EXERCISE OBJECTIVE → An exact reproduction of all the data is needed, with no images in it.

DATA SUPPLIED →
****

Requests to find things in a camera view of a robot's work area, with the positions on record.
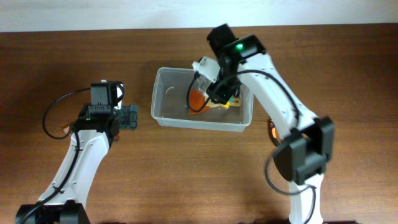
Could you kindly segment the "clear case coloured bits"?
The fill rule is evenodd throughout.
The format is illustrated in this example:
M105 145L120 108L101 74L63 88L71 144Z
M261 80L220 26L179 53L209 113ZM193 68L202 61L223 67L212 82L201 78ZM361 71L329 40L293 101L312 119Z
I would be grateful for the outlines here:
M229 98L228 102L225 104L224 107L225 107L226 109L228 109L228 108L232 105L233 101L234 101L234 95L232 95L232 96Z

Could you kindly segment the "orange scraper wooden handle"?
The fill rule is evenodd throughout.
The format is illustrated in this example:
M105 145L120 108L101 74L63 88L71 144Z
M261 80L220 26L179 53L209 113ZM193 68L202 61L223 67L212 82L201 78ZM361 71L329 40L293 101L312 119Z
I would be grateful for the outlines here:
M207 98L198 90L190 90L189 91L189 105L190 109L188 111L189 114L200 114L207 112L210 109L213 108L221 108L221 109L226 109L221 103L213 103L211 100L205 105L205 107L199 111L196 112L196 110L199 110L205 103ZM234 101L230 107L239 107L241 106L241 99L240 98L234 98Z

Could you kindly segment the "orange black needle-nose pliers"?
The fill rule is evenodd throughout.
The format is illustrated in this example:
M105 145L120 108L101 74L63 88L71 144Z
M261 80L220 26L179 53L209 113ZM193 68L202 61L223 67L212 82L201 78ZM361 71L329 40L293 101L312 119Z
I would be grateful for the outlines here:
M276 127L275 127L273 120L271 120L271 118L269 118L267 120L267 130L268 130L269 139L271 140L273 145L276 147L279 146L280 142L277 137Z

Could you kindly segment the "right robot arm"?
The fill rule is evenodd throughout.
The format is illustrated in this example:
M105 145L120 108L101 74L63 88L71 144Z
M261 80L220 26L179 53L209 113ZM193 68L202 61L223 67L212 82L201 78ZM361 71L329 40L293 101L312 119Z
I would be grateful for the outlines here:
M218 64L204 72L216 78L210 100L226 104L238 84L253 93L279 134L264 168L267 183L290 197L289 223L323 223L320 187L333 153L333 121L319 118L295 96L255 35L239 39L223 24L206 39Z

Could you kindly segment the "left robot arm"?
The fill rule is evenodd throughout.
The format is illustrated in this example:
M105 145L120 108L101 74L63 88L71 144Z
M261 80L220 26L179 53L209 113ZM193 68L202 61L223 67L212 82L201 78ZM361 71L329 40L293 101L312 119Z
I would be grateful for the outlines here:
M137 127L137 106L124 106L121 81L93 83L91 101L68 127L67 154L35 204L21 205L16 223L89 223L86 201L96 171L122 129Z

****

FINAL ANSWER →
Requests to find things in a camera view of a robot's work area, with the positions on record.
Could you kindly segment the "clear case coloured bits"?
The fill rule is evenodd throughout.
The format is illustrated in this example:
M105 145L120 108L101 74L63 88L71 144Z
M261 80L220 26L179 53L209 113ZM193 68L202 61L223 67L212 82L201 78ZM361 71L329 40L293 101L312 119Z
I would be grateful for the outlines here:
M229 98L228 102L225 104L224 107L225 107L226 109L228 109L228 108L232 105L233 101L234 101L234 95L232 95L232 96Z

Could you kindly segment the "orange scraper wooden handle"?
The fill rule is evenodd throughout.
The format is illustrated in this example:
M105 145L120 108L101 74L63 88L71 144Z
M261 80L220 26L179 53L209 113ZM193 68L202 61L223 67L212 82L201 78ZM361 71L329 40L293 101L312 119Z
I would be grateful for the outlines here:
M207 98L198 90L190 90L189 91L189 105L190 109L188 111L189 114L200 114L207 112L210 109L213 108L221 108L221 109L226 109L221 103L213 103L211 100L205 105L205 107L199 111L196 112L196 110L199 110L205 103ZM234 101L230 107L239 107L241 106L241 99L240 98L234 98Z

Could you kindly segment the "orange black needle-nose pliers"?
The fill rule is evenodd throughout.
The format is illustrated in this example:
M105 145L120 108L101 74L63 88L71 144Z
M261 80L220 26L179 53L209 113ZM193 68L202 61L223 67L212 82L201 78ZM361 71L329 40L293 101L312 119Z
I would be grateful for the outlines here:
M276 127L275 127L273 120L271 120L271 118L269 118L267 120L267 130L268 130L269 139L271 140L273 145L276 147L279 146L280 142L277 137Z

Could you kindly segment the "right robot arm"?
The fill rule is evenodd throughout.
The format is illustrated in this example:
M105 145L120 108L101 74L63 88L71 144Z
M261 80L220 26L179 53L209 113ZM193 68L202 61L223 67L212 82L201 78ZM361 71L329 40L293 101L312 119Z
I would be grateful for the outlines here:
M218 64L204 72L216 78L210 100L226 104L238 84L253 93L279 134L264 168L267 183L290 197L289 223L323 223L320 187L333 153L333 121L319 118L295 96L255 35L239 39L223 24L206 39Z

Could you kindly segment the "left robot arm"?
The fill rule is evenodd throughout.
The format is illustrated in this example:
M105 145L120 108L101 74L63 88L71 144Z
M261 80L220 26L179 53L209 113ZM193 68L202 61L223 67L212 82L201 78ZM361 71L329 40L293 101L312 119Z
I would be grateful for the outlines here:
M137 127L137 106L124 106L121 81L93 83L91 101L68 127L67 154L35 204L21 205L16 223L89 223L86 201L96 171L122 129Z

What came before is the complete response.